- Exercise objective -
A complete, word-for-word restatement of the entries is needed.

[Records from a dataset]
※ ※ ※
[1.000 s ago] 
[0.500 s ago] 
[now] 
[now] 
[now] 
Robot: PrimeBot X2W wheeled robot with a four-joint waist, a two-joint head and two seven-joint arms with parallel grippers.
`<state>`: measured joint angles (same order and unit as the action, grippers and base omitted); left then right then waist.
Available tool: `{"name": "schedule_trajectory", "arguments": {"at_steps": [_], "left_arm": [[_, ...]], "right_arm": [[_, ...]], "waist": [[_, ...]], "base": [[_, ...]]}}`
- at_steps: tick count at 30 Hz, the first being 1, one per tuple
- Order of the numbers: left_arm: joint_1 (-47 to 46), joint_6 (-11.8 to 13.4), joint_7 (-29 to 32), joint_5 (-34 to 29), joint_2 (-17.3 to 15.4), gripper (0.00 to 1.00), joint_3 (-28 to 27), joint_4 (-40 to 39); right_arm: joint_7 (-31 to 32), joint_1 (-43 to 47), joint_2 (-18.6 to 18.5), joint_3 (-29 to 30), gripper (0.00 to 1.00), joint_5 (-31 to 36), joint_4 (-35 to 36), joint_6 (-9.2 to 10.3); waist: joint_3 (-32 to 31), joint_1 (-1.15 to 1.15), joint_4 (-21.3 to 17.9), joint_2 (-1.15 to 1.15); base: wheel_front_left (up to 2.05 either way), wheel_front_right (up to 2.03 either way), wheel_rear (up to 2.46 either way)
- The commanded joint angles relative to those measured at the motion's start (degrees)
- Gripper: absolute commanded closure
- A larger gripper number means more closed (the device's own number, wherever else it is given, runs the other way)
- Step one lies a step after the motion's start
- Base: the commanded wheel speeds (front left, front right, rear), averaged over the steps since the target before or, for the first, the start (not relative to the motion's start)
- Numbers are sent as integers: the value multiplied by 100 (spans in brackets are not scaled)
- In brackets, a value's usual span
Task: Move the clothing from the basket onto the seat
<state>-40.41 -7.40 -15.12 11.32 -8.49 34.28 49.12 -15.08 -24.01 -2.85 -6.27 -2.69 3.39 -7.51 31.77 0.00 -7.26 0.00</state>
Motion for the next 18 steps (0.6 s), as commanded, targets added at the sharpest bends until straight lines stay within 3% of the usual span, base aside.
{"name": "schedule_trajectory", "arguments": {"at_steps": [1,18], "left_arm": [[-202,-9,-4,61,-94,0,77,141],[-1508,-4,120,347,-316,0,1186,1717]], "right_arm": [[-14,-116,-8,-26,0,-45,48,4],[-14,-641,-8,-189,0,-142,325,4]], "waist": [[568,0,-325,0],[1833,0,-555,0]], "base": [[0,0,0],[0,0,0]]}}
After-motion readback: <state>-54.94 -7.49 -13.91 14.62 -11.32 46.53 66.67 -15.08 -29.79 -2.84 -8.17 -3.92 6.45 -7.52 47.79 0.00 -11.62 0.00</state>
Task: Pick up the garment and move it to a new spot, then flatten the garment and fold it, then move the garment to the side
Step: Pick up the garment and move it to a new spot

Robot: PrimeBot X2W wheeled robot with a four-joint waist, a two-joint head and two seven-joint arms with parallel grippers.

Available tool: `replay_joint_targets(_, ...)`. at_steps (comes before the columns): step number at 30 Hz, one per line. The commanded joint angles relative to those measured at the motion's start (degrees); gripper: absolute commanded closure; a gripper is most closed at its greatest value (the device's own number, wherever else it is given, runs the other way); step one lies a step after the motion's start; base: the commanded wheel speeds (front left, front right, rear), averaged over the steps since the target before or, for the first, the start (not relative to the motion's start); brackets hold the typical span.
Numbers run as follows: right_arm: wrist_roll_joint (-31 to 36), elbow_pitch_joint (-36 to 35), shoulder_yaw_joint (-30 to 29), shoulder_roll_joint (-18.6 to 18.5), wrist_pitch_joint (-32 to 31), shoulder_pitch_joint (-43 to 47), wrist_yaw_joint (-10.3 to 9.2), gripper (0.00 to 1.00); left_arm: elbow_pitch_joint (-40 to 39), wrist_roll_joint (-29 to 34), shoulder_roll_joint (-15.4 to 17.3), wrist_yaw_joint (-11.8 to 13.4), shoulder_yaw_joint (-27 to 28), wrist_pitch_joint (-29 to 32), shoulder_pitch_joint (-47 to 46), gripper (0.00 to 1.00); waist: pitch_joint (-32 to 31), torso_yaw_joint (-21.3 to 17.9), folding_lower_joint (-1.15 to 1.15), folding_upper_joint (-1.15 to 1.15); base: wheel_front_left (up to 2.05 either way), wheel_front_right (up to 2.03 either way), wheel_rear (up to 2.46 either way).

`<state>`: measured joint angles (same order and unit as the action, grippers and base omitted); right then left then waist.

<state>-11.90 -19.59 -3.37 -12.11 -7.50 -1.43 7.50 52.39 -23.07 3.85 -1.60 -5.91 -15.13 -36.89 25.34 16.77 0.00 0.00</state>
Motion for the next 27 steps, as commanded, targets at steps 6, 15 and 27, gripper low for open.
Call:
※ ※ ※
- Response to the exercise -
[1.000 s ago] 
[0.500 s ago] 
[now] 
[now] 
[now] 
Robot: PrimeBot X2W wheeled robot with a four-joint waist, a two-joint head and two seven-joint arms with parallel grippers.
`<state>`: measured joint angles (same order and unit as the action, grippers and base omitted); left then right then waist.
Available tool: `{"name": "schedule_trajectory", "arguments": {"at_steps": [_], "left_arm": [[_, ...]], "right_arm": [[_, ...]], "waist": [[_, ...]], "base": [[_, ...]]}}`
- at_steps: tick count at 30 Hz, the first being 1, one per tuple
- Order of the numbers: left_arm: joint_1 (-47 to 46), joint_6 (-11.8 to 13.4), joint_7 (-29 to 32), joint_5 (-34 to 29), joint_2 (-17.3 to 15.4), gripper (0.00 to 1.00), joint_3 (-28 to 27), joint_4 (-40 to 39); right_arm: joint_7 (-31 to 32), joint_1 (-43 to 47), joint_2 (-18.6 to 18.5), joint_3 (-29 to 30), gripper (0.00 to 1.00), joint_5 (-31 to 36), joint_4 (-35 to 36), joint_6 (-9.2 to 10.3); waist: joint_3 (-32 to 31), joint_1 (-1.15 to 1.15), joint_4 (-21.3 to 17.9), joint_2 (-1.15 to 1.15); base: wheel_front_left (up to 2.05 either way), wheel_front_right (up to 2.03 either way), wheel_rear (up to 2.46 either way)
- The commanded joint angles relative to those measured at the motion's start (degrees)
- Gripper: absolute commanded closure
- A larger gripper number means more closed (the device's own number, wherever else it is given, runs the other way)
- Step one lies a step after the motion's start
- Base: the commanded wheel speeds (front left, front right, rear), averaged over the steps since the target before or, for the first, the start (not relative to the motion's start)
- Numbers are sent as integers: the value multiplied by 100 (spans in brackets are not scaled)
- In brackets, a value's usual span
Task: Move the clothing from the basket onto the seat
<state>-40.41 -7.40 -15.12 11.32 -8.49 34.28 49.12 -15.08 -24.01 -2.85 -6.27 -2.69 3.39 -7.51 31.77 0.00 -7.26 0.00</state>
Motion for the next 18 steps (0.6 s), as commanded, targets added at the sharpest bends until straight lines stay within 3% of the usual span, base aside.
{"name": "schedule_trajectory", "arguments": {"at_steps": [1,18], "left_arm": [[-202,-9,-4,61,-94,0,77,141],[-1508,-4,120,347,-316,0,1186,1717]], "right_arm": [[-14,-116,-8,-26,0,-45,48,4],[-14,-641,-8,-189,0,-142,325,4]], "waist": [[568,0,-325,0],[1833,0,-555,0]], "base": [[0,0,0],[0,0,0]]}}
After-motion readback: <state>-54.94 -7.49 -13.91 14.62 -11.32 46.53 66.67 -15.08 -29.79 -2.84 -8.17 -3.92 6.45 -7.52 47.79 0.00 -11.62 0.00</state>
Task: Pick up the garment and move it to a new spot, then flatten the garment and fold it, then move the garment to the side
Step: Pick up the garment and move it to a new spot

Robot: PrimeBot X2W wheeled robot with a four-joint waist, a two-joint head and two seven-joint arms with parallel grippers.

Available tool: `replay_joint_targets(_, ...)`. at_steps (comes before the columns): step number at 30 Hz, one per line. The commanded joint angles relative to those measured at the motion's start (degrees); gripper: absolute commanded closure; a gripper is most closed at its greatest value (the device's own number, wherever else it is given, runs the other way); step one lies a step after the motion's start; base: the commanded wheel speeds (front left, front right, rear), averaged over the steps since the target before or, for the first, the start (not relative to the motion's start); brackets hold the typical span.
Numbers run as follows: right_arm: wrist_roll_joint (-31 to 36), elbow_pitch_joint (-36 to 35), shoulder_yaw_joint (-30 to 29), shoulder_roll_joint (-18.6 to 18.5), wrist_pitch_joint (-32 to 31), shoulder_pitch_joint (-43 to 47), wrist_yaw_joint (-10.3 to 9.2), gripper (0.00 to 1.00); left_arm: elbow_pitch_joint (-40 to 39), wrist_roll_joint (-29 to 34), shoulder_roll_joint (-15.4 to 17.3), wrist_yaw_joint (-11.8 to 13.4), shoulder_yaw_joint (-27 to 28), wrist_pitch_joint (-29 to 32), shoulder_pitch_joint (-47 to 46), gripper (0.00 to 1.00); waist: pitch_joint (-32 to 31), torso_yaw_joint (-21.3 to 17.9), folding_lower_joint (-1.15 to 1.15), folding_upper_joint (-1.15 to 1.15); base: wheel_front_left (up to 2.05 either way), wheel_front_right (up to 2.03 either way), wheel_rear (up to 2.46 either way).

`<state>`: measured joint angles (same order and unit as the action, grippers and base omitted); right then left then waist.

<state>-11.90 -19.59 -3.37 -12.11 -7.50 -1.43 7.50 52.39 -23.07 3.85 -1.60 -5.91 -15.13 -36.89 25.34 16.77 0.00 0.00</state>
Motion for the next 27 steps, as commanded, targets at steps 6, 15 and 27, gripper low for open.
Call:

The answer was given in full.